Exercise brief = Check every line of the data and copy the ones where "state" appears.

***

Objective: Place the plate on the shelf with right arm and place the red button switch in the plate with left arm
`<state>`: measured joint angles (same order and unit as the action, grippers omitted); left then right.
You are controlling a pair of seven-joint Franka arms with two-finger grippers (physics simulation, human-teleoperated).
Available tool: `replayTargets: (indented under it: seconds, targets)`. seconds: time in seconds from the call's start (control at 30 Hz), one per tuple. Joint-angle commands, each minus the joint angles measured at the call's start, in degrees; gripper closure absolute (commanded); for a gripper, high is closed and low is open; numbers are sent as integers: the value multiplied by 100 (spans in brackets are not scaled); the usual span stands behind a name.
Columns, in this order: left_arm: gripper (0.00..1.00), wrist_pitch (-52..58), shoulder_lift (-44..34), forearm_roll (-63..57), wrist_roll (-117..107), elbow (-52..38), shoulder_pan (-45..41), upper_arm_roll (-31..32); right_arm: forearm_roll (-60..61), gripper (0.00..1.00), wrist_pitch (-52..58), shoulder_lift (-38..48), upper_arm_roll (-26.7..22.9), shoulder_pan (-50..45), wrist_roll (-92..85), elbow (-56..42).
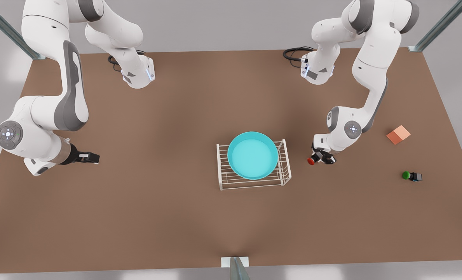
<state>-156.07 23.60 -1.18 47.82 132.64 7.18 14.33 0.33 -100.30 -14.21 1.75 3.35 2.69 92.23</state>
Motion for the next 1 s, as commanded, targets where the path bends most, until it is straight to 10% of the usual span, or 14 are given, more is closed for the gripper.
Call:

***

Solution =
`<state>`: measured joint angles (same order and unit as the action, grippers omitted); left then right.
<state>-156.07 23.60 -1.18 47.82 132.64 7.18 14.33 0.33 -100.30 -14.21 1.75 3.35 2.69 92.23</state>

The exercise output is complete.